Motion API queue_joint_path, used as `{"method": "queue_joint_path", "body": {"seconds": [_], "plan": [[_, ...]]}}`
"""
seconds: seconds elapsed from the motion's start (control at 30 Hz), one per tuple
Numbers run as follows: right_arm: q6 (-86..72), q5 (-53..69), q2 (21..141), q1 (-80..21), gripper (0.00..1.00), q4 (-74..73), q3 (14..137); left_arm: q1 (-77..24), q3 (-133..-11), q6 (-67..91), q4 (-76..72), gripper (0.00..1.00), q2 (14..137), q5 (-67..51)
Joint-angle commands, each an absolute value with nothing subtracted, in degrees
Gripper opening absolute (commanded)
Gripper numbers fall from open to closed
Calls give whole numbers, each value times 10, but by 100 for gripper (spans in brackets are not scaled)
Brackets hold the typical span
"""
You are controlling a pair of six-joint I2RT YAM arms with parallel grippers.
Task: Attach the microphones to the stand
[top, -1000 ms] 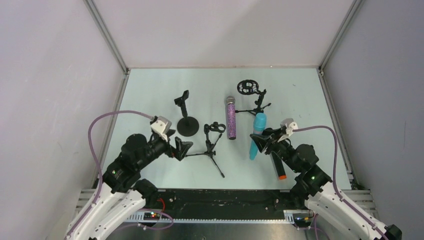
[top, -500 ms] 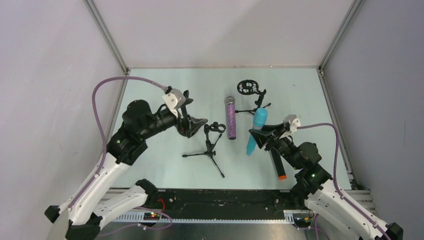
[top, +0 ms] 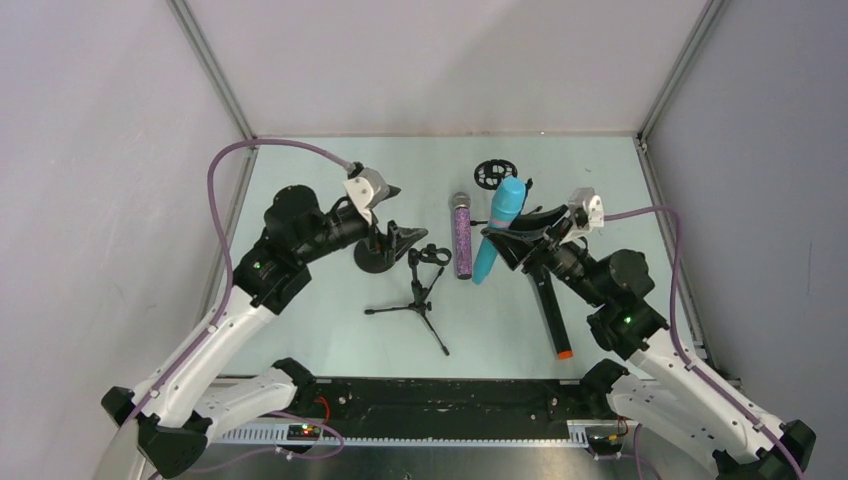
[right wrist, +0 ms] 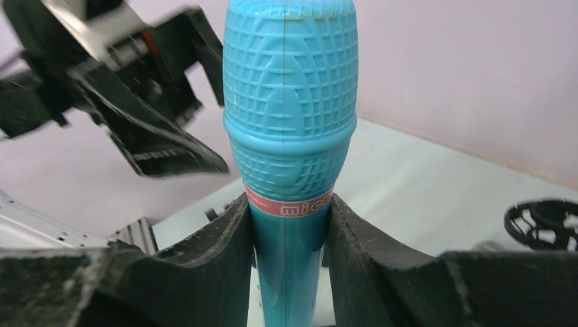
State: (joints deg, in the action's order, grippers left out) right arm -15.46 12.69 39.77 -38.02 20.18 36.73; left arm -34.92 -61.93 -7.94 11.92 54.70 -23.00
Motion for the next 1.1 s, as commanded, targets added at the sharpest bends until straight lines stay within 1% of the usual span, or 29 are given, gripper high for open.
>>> {"method": "queue_joint_path", "body": {"seconds": [0.0,0.33,0.47,0.63,0.83,1.0,1.07], "plan": [[-165,164,391,-380,0,271,418,-352,-594,-108,78,100,534,-270],[-128,190,387,-379,0,333,439,-351,-525,-178,73,100,498,-396],[-122,191,399,-380,0,361,446,-351,-513,-179,74,100,505,-421],[-133,214,432,-379,0,407,454,-351,-513,-179,76,100,523,-436],[-161,248,472,-382,0,425,473,-352,-508,-184,84,98,528,-448],[-166,245,499,-389,0,438,474,-352,-497,-191,87,95,526,-441],[-170,244,513,-396,0,457,473,-352,-492,-197,90,95,525,-420]]}}
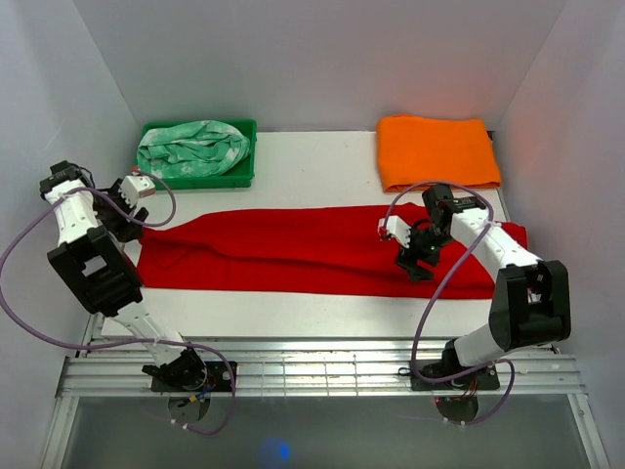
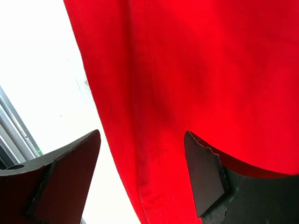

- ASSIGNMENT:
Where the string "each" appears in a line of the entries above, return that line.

- EXERCISE ANSWER:
Joint-angle commands, each an absolute value with nothing subtracted, in degrees
Calls give whole numbers, each value times 10, but by 100 for gripper (spans in brackets are not scaled)

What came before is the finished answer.